## Work instructions
Below is a listing from which only part is wanted; return exactly the lines from the one with "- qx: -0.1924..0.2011" up to and including the one with "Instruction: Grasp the".

## Data extracts
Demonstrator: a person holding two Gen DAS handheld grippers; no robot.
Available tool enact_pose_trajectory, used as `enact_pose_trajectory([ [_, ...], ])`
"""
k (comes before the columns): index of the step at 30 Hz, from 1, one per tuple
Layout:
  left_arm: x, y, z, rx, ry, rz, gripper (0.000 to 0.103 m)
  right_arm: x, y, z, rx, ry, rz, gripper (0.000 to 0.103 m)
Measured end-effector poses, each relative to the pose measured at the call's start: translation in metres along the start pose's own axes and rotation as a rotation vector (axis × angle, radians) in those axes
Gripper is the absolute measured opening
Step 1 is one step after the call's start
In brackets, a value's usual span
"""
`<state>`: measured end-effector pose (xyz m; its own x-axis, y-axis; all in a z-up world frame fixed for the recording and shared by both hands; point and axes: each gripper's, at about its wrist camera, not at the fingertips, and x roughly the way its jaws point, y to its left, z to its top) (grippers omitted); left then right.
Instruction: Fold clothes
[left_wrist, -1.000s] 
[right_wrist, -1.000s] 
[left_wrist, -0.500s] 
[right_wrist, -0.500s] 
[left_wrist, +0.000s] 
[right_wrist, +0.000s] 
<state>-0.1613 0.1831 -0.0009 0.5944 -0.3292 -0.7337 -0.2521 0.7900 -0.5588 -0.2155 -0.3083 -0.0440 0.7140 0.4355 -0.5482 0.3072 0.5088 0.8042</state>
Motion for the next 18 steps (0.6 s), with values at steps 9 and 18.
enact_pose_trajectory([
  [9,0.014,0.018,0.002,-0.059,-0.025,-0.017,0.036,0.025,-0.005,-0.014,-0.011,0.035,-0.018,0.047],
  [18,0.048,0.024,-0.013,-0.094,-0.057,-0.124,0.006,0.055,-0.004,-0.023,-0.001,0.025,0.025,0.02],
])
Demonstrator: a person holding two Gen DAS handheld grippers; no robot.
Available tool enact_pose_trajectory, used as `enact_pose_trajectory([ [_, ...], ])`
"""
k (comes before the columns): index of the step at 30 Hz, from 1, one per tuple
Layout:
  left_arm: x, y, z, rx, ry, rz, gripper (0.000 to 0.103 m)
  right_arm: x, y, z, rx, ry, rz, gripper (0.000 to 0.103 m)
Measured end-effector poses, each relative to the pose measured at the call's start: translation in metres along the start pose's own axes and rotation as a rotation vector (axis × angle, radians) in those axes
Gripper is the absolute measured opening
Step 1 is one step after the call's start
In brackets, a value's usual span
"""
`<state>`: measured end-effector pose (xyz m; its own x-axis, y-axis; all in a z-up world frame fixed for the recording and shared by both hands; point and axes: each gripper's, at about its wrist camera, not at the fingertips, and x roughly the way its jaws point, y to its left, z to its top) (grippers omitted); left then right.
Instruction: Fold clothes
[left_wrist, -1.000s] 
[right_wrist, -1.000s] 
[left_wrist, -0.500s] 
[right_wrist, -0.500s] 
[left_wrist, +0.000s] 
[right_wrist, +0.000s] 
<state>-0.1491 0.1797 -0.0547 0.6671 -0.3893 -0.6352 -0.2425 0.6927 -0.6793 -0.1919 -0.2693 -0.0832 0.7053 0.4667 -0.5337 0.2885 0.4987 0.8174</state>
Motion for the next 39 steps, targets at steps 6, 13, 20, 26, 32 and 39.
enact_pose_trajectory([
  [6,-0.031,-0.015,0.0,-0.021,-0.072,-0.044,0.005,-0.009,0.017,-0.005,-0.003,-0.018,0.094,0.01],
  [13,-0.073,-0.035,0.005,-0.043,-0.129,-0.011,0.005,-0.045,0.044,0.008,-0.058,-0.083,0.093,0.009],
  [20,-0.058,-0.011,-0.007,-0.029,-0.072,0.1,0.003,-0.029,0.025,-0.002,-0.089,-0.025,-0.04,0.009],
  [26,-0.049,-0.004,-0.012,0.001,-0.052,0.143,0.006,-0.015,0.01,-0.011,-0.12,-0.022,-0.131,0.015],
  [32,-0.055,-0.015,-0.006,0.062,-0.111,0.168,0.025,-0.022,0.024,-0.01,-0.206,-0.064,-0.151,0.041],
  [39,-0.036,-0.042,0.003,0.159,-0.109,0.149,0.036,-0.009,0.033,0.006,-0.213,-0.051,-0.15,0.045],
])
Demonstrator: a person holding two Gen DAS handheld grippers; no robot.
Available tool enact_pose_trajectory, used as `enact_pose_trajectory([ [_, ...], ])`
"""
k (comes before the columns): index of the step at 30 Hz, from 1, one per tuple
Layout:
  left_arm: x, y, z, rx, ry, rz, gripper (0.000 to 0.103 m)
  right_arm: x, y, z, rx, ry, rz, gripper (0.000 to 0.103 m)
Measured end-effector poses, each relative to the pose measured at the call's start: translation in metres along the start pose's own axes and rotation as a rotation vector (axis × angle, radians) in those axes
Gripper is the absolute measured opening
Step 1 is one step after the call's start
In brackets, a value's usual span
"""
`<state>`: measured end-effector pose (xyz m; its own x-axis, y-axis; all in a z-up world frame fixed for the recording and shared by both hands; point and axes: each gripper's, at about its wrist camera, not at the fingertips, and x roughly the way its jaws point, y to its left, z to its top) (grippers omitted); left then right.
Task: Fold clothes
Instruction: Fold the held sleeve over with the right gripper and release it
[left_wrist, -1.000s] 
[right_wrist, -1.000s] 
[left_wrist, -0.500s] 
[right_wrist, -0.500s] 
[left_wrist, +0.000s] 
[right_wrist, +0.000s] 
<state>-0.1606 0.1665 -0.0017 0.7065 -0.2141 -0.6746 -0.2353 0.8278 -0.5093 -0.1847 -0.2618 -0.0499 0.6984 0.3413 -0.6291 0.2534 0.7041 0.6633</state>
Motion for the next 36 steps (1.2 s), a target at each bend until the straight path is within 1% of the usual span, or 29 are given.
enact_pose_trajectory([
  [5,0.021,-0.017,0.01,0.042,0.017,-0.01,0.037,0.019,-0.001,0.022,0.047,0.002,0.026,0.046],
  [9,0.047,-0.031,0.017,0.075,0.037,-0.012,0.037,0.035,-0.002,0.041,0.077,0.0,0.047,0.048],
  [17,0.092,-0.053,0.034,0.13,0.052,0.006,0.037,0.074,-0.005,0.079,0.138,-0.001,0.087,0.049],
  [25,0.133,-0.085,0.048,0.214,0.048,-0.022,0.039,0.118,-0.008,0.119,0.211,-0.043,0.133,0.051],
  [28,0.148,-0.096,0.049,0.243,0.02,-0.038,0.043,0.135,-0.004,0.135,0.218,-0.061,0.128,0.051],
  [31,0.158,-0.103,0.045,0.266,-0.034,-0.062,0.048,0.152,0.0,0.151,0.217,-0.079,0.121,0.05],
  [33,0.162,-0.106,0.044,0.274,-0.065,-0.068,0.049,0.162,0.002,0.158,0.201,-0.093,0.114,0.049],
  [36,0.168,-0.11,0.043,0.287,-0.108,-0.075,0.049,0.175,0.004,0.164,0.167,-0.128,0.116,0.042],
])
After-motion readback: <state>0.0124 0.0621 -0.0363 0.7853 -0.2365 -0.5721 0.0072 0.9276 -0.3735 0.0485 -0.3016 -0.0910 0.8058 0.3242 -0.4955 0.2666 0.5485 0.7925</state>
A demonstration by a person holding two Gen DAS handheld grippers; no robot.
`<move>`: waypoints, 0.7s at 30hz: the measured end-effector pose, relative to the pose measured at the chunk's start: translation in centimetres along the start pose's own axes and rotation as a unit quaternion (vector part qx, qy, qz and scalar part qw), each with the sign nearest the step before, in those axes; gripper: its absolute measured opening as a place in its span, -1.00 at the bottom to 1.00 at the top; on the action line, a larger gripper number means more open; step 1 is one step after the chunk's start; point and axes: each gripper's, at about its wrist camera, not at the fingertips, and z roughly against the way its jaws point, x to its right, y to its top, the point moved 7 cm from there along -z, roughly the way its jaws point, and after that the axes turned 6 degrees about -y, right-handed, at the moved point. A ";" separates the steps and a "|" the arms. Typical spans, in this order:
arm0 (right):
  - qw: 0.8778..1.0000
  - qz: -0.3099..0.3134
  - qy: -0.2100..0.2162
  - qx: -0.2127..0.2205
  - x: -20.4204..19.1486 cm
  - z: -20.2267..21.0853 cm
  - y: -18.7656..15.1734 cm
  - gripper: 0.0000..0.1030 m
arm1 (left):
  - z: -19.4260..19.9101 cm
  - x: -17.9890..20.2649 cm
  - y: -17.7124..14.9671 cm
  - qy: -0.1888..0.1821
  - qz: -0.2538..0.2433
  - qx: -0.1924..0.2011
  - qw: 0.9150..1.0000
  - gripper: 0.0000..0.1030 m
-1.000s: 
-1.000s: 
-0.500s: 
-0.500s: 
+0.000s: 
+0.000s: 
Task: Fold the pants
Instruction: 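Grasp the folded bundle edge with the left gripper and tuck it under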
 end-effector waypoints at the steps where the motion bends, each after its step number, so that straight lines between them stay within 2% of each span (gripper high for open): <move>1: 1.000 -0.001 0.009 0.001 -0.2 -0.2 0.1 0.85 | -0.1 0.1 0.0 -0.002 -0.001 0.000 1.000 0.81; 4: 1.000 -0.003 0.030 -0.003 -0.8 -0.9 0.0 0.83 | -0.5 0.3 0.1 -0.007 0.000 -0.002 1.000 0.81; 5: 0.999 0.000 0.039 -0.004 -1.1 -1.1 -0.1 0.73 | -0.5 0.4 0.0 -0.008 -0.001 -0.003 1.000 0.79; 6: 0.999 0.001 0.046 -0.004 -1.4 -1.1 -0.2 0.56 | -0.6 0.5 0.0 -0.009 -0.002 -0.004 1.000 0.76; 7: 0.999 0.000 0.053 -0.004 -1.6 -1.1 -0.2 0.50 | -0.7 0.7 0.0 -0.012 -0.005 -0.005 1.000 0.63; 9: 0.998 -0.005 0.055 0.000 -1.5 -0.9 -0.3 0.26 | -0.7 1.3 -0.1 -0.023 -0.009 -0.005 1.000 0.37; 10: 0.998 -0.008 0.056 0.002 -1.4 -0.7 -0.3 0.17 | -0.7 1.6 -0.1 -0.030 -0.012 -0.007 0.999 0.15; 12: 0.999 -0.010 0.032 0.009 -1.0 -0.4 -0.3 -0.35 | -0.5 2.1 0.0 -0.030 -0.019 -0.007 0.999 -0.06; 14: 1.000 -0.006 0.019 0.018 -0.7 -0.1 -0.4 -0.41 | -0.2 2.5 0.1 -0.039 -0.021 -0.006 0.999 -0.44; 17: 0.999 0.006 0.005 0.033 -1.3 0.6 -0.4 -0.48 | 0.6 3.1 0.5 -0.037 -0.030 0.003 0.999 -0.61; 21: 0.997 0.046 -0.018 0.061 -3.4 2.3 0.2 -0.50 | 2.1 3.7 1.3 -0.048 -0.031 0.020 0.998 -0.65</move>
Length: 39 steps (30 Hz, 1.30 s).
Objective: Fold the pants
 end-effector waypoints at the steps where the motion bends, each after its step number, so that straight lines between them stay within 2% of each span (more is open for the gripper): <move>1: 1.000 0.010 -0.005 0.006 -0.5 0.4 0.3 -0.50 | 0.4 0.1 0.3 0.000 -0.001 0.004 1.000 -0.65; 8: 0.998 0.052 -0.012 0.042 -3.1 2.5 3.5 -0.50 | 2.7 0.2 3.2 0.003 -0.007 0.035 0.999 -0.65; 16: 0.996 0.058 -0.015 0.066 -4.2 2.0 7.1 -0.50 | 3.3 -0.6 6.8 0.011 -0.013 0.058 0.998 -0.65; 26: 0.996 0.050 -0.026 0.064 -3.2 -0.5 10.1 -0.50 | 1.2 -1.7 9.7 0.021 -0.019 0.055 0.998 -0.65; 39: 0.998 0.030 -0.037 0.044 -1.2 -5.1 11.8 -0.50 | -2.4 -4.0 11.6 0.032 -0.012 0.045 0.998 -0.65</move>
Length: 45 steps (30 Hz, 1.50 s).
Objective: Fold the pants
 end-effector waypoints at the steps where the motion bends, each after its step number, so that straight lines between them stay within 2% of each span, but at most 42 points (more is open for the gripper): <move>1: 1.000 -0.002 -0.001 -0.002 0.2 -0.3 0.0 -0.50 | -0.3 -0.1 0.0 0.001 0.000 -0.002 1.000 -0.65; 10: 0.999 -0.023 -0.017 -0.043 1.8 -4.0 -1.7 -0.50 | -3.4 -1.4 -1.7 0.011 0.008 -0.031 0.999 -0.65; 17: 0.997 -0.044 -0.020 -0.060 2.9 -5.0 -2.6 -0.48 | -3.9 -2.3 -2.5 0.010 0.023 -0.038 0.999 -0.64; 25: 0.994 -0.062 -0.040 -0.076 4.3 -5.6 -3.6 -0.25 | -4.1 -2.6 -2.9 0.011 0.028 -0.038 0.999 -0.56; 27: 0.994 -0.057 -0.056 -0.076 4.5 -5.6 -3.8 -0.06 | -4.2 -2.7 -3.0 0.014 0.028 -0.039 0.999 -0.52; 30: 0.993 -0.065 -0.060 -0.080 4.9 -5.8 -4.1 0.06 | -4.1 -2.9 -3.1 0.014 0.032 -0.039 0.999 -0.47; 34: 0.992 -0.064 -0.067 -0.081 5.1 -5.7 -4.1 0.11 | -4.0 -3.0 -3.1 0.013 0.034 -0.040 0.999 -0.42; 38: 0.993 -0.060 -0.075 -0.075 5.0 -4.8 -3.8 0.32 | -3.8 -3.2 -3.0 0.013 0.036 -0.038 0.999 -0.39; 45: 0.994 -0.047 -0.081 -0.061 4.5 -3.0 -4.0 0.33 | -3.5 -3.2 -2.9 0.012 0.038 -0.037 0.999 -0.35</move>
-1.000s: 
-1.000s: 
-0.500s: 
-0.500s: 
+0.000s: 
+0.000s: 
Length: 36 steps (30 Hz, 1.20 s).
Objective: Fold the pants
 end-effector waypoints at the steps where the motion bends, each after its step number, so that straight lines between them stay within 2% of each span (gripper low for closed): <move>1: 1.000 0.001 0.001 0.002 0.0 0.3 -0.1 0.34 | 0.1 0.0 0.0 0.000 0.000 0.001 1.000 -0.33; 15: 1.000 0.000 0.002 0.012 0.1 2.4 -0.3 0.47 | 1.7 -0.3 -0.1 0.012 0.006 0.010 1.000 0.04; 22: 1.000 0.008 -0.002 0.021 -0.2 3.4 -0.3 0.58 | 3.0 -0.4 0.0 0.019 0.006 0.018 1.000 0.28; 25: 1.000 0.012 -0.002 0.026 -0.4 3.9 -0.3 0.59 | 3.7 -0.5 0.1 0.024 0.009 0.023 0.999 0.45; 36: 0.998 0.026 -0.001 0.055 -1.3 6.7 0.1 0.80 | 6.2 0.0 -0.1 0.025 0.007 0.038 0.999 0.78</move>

## Solved exercise
  - qx: -0.1924..0.2011
  - qw: 0.9150..1.0000
  - gripper: 0.0000..0.1030 m
-1.000s: 
-1.000s: 
-0.500s: 
-0.500s: 
+0.000s: 
+0.000s: 
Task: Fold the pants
Instruction: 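Grasp the folded bundle edge with the left gripper and tuck it under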

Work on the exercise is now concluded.